= Muredach Dynan =

Northern Irish educator (1938–2021)

Muredach Benedict Camillas Dynan (1938–2021) was a university professor and senior academic administrator.

==Career==
Dynan was born in Belfast in 1938 where he attended St Mary's Christian Brothers' Grammar School, Belfast. He then proceeded to Queen's University Belfast from which he was awarded a first class honours degree in physics, coming first in his year group.

After graduation he taught for a period at St Dominic's Grammar School for Girls, Belfast before obtaining a post of lecturer at St. Mary's Teacher Training College, Belfast.

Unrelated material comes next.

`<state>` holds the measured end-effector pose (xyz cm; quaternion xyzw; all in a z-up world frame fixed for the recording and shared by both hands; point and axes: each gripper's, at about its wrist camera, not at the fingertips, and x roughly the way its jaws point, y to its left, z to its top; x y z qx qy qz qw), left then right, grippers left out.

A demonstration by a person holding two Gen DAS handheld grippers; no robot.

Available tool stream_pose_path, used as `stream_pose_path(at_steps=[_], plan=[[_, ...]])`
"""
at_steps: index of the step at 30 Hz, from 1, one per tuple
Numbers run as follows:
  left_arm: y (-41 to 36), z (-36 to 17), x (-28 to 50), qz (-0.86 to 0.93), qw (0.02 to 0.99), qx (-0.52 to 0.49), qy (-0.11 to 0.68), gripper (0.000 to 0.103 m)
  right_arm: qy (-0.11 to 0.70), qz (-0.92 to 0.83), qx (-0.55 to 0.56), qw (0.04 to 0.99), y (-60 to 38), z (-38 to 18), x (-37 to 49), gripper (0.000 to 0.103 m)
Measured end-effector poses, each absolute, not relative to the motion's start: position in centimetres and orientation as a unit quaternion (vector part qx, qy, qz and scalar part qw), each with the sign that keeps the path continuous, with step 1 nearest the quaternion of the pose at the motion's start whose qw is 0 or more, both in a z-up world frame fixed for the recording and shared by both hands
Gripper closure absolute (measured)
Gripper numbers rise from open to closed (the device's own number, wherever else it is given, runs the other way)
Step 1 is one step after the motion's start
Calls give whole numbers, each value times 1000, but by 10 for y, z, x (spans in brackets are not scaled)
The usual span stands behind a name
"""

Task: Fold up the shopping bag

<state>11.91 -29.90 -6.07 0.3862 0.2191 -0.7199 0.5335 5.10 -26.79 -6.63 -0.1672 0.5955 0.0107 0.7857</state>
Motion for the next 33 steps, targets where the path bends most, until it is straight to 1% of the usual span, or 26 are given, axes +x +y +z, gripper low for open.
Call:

In 1976, he emigrated to Australia, where he obtained a PhD in education from Murdoch University in 1985 for a thesis on curriculum innovation. In 1986, he was appointed deputy principal to the then Catholic College of Education Sydney, New South Wales and in 1990 appointed as acting principal. In 1991, the Australian Catholic University was established by joining the Sydney college with colleges in Melbourne, Brisbane and Canberra. Dynan was confirmed as principal of the New South Wales Division. In 1995, he was appointed as ACU's first pro-vice-chancellor, located in Brisbane and with responsibility for quality assurance and outreach, a role he held until 2003. On retirement he was granted the title of emeritus professor.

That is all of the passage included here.